2015 GSA Annual Meeting in Baltimore, Maryland, USA (1-4 November 2015)

Paper No. 306-3
Presentation Time: 9:00 AM-6:30 PM

SERPENTINITE IN A CREEPING TRACE OF THE BARTLETT SPRINGS FAULT, NORTHERN CALIFORNIA


MOORE, Diane E., U. S. Geological Survey, 345 Middlefield Rd. MS 977, Menlo Park, CA 94025, MCLAUGHLIN, Robert J., U. S. Geological Survey, 345 Middlefield Road, Menlo Park, CA 94025 and LIENKAEMPER, James J., U.S. Geological Survey, 345 Middlefield Road, Menlo Park, CA 94025, dmoore@usgs.gov

The Bartlett Springs Fault (BSF) is an active, right-lateral strike-slip fault that is part of the San Andreas Fault System in northern California. Its slip rate currently is estimated to be 6 ± 2 mm/yr, and along a segment that crosses Lake Pillsbury, half the surface slip (3.1 ± 0.2 mm/yr) is taken up by creep. An exposure of this fault segment near Lake Pillsbury consists of a ~1.5 m-wide zone of sheared serpentinite that has risen buoyantly through late Pleistocene to Holocene (?) fluvial deposits to the surface. The serpentinite consists of porphyroclasts of ultramafic and crustal rocks, including Franciscan lawsonite-bearing metagraywacke, distributed in a sheared and foliated, fine-grained matrix that varies from light-greenish to dark-bluish gray in color. The lighter-colored portions are dominated by antigorite serpentinite; antigorite in the ultramafic porphyroclasts forms fan-shaped arrays of bladed crystals as much as 0.5 mm in length. The darker-colored portions are rich in porphyroclasts containing one or more of the minerals talc, chlorite, and tremolite in a sheared matrix of the same minerals. The mineral assemblage of the darker areas is characteristic of metasomatic reaction zones formed between ultramafic and quartzofeldspathic crustal rocks at greenschist-facies conditions.

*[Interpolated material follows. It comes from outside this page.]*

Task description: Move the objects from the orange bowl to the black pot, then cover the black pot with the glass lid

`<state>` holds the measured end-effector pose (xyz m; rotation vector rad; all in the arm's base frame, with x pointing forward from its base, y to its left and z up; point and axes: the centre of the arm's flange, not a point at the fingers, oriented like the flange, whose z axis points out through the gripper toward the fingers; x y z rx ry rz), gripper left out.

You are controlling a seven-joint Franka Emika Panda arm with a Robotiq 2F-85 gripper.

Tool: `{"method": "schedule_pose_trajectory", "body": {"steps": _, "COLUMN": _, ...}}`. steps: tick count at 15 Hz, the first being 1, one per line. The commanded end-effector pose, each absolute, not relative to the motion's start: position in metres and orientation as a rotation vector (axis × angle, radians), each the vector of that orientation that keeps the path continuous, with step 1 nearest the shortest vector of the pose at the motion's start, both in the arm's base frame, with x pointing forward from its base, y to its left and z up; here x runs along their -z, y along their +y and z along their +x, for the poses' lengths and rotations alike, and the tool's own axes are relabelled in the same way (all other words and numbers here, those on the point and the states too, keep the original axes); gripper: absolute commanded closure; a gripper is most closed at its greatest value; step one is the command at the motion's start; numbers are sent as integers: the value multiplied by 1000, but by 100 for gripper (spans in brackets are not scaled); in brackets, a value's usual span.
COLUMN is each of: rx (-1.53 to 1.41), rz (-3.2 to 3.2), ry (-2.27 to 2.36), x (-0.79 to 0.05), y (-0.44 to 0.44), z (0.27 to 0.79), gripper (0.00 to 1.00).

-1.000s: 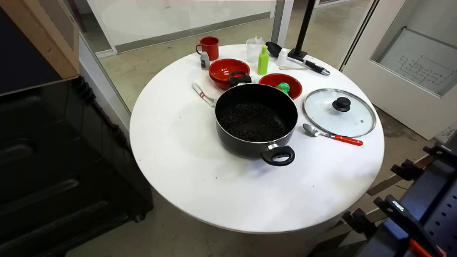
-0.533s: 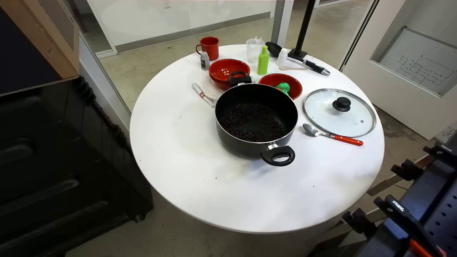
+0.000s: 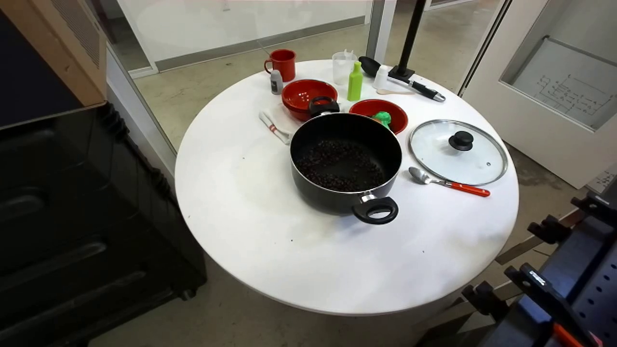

Incipient low-temperature alteration accompanying shear has produced Mg-rich smectitic clays. Serpentinite-matrix mélange outcrops extensively in the Lake Pillsbury area, characterized by the low-temperature assemblage lizardite + chrysotile + calcite + magnetite. The serpentinite blocks in the mélange are largely mesh- and bastite-textured lizardite pseudomorphic after primary olivine and pyroxene, respectively. An associated ophiolitic mélange unit is interleaved with basal Great Valley Sequence sedimentary rocks. The antigorite serpentinite in the BSF contrasts markedly with ultramafic rocks in these other units and has been tectonically entrained in the fault from considerable depth. The mode of emplacement, textures, and mineral assemblages of the BSF serpentinite are very similar to those observed in the creeping traces of the San Andreas Fault encountered in the SAFOD drillhole, suggesting a common origin for creep at both locations.